▶ [What to work on]
All entries that follow are to be written out verbatim.

▶ [Provided data]
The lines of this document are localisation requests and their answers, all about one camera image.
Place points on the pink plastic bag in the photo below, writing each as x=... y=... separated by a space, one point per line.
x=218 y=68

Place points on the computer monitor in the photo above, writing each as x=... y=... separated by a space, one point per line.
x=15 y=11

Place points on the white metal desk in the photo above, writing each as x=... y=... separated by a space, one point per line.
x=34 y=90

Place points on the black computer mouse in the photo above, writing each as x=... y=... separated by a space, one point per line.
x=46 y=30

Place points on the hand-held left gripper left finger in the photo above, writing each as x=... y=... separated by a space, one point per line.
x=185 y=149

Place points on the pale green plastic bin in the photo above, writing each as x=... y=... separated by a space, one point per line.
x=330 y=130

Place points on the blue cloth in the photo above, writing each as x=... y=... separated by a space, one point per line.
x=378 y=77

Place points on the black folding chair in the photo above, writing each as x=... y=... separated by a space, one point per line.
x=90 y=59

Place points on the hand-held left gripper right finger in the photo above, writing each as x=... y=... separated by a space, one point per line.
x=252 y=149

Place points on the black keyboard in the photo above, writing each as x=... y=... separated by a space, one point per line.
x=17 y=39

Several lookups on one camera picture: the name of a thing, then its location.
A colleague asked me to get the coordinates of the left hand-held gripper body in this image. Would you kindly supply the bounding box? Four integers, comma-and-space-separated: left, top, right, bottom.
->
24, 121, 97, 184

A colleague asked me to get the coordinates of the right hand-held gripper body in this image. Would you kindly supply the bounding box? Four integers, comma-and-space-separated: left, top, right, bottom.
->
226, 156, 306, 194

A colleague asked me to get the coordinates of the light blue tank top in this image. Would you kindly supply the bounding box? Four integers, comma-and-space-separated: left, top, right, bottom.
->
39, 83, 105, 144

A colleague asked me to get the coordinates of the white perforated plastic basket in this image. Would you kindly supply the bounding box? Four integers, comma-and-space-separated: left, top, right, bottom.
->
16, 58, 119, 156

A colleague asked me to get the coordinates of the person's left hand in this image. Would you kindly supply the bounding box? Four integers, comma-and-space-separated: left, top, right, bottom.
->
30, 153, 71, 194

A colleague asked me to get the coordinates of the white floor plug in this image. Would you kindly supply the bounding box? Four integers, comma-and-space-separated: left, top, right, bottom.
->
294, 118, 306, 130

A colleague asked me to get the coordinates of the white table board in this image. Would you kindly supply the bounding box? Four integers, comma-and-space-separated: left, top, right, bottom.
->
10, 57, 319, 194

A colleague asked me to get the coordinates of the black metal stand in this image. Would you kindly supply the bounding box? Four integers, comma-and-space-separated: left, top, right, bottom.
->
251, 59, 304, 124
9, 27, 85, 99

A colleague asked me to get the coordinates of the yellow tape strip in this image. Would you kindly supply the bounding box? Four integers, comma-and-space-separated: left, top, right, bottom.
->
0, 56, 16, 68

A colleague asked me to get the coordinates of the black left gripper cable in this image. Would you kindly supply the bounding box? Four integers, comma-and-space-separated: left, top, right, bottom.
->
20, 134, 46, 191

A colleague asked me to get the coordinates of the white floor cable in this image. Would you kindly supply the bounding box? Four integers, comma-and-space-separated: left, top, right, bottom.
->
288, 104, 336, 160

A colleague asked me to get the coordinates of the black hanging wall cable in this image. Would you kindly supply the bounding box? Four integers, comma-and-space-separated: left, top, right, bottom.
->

▶ [Answer to the problem]
The lines of this document are localisation requests and their answers, all about one camera image.
Place points on the pink plastic bag in the photo below, writing each as x=... y=... separated by a space, one point per line.
x=218 y=68

Place points on the computer monitor in the photo above, writing each as x=... y=... separated by a space, one point per line.
x=15 y=11

Place points on the white metal desk in the photo above, writing each as x=... y=... separated by a space, one point per line.
x=34 y=90

Place points on the black computer mouse in the photo above, writing each as x=... y=... separated by a space, one point per line.
x=46 y=30

Place points on the hand-held left gripper left finger in the photo above, writing each as x=... y=... separated by a space, one point per line.
x=185 y=149

Place points on the pale green plastic bin in the photo above, writing each as x=... y=... separated by a space, one point per line.
x=330 y=130

Place points on the blue cloth in the photo above, writing each as x=... y=... separated by a space, one point per line.
x=378 y=77

Place points on the black folding chair in the photo above, writing each as x=... y=... separated by a space, one point per line.
x=90 y=59

Place points on the hand-held left gripper right finger in the photo above, writing each as x=... y=... separated by a space, one point per line.
x=252 y=149

Place points on the black keyboard in the photo above, writing each as x=... y=... separated by a space, one point per line.
x=17 y=39

Several lookups on one camera picture: the name of a thing, then its location.
A colleague asked me to get the coordinates of the left hand-held gripper body in this image. Would you kindly supply the bounding box? Four integers, comma-and-space-separated: left, top, right, bottom.
->
24, 121, 97, 184

A colleague asked me to get the coordinates of the right hand-held gripper body in this image. Would you kindly supply the bounding box? Four integers, comma-and-space-separated: left, top, right, bottom.
->
226, 156, 306, 194

A colleague asked me to get the coordinates of the light blue tank top in this image. Would you kindly supply the bounding box? Four integers, comma-and-space-separated: left, top, right, bottom.
->
39, 83, 105, 144

A colleague asked me to get the coordinates of the white perforated plastic basket in this image. Would you kindly supply the bounding box? Four integers, comma-and-space-separated: left, top, right, bottom.
->
16, 58, 119, 156

A colleague asked me to get the coordinates of the person's left hand in this image. Would you kindly supply the bounding box? Four integers, comma-and-space-separated: left, top, right, bottom.
->
30, 153, 71, 194

A colleague asked me to get the coordinates of the white floor plug in this image. Would you kindly supply the bounding box? Four integers, comma-and-space-separated: left, top, right, bottom.
->
294, 118, 306, 130

A colleague asked me to get the coordinates of the white table board in this image. Would you kindly supply the bounding box? Four integers, comma-and-space-separated: left, top, right, bottom.
->
10, 57, 319, 194

A colleague asked me to get the coordinates of the black metal stand in this image. Would you kindly supply the bounding box? Four integers, comma-and-space-separated: left, top, right, bottom.
->
251, 59, 304, 124
9, 27, 85, 99

A colleague asked me to get the coordinates of the yellow tape strip in this image. Would you kindly supply the bounding box? Four integers, comma-and-space-separated: left, top, right, bottom.
->
0, 56, 16, 68

A colleague asked me to get the coordinates of the black left gripper cable in this image. Would you kindly supply the bounding box? Four integers, comma-and-space-separated: left, top, right, bottom.
->
20, 134, 46, 191

A colleague asked me to get the coordinates of the white floor cable in this image. Would you kindly supply the bounding box? Four integers, comma-and-space-separated: left, top, right, bottom.
->
288, 104, 336, 160

A colleague asked me to get the coordinates of the black hanging wall cable in this image. Would you kindly supply the bounding box? Four integers, comma-and-space-separated: left, top, right, bottom.
->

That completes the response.